Most infections originated from a pirate version of a game named “Man of the House”. The game originates from a designer on Patreon named Faerin. A torrent is downloaded by the victims that contain the game, and an executable named “Crack.exe”. The crack executable seems to contain the malware. Once executed, the malware modules will collect data, and then proceed to send the data to the command and control server.
The malware is also distributed with a game called “Witch Trainer” — another adult themed game, designed by another Patron user called Akabur. It would appear that the attacker is attempting to target adult males who are avid gamers. The pirate adult games along with the specific steam and Battle.net modules suggests that gaming accounts may be a prime target. There are other Adult themed games thrown into the mix. However, I don’t fancy working through 2,025 screenshots to find them all out.
At this point, I went to bed. Thinking I have done all I could for the night, I messaged Oliver with my progress.
The next morning, I wake up, check Twitter. I have a message from Oliver who tells me there is an LFI vulnerability within the web portal. Apparently, the attack was running an older version of Kpot that allowed us to find the credentials to the login page. I exploit the vulnerability…and just like that, I had the credentials to log in.
The web interface did not contain anything, particularly hat I had not found already. However, it did give me an understanding of how it was constructed. One feature that I took advantage of was the “delete all” feature on the reports list page. It was a very satisfying moment to remove all the records from this C&C server.

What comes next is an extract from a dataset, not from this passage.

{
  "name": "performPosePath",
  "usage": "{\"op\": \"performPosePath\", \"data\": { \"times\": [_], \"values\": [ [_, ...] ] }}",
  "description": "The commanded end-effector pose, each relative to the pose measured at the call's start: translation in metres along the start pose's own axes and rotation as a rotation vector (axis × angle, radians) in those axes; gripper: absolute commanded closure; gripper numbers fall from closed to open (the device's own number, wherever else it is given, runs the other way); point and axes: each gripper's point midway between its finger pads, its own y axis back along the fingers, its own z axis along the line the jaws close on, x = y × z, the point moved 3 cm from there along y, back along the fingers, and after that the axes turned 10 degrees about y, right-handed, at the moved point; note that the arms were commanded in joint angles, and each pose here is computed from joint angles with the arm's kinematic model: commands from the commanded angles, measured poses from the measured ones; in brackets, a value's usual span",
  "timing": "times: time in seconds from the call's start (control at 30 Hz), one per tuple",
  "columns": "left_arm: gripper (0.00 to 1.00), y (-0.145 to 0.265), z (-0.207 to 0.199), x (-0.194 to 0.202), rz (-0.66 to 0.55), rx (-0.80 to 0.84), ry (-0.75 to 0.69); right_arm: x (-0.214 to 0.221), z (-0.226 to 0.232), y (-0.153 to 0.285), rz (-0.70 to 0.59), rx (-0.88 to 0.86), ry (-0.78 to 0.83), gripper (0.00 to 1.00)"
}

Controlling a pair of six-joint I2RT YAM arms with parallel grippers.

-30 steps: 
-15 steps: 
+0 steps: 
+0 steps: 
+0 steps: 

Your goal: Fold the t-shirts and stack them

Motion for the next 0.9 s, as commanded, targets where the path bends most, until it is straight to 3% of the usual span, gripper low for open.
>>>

To ensure the attacker was unable to use the C&C server, to prevent other individuals from downloading the password dump, and to stop the bots calling back to the C&C server, we utilised the LFI vulnerability to remove most of the PHP files from the web server. We also contacted the hosting provider, who shut down the webs server the same day.
At this point in time, I am just contacting companies in an attempt to responsibly disclose the information. Several companies are now aware and have received the information they need to combat this data dump.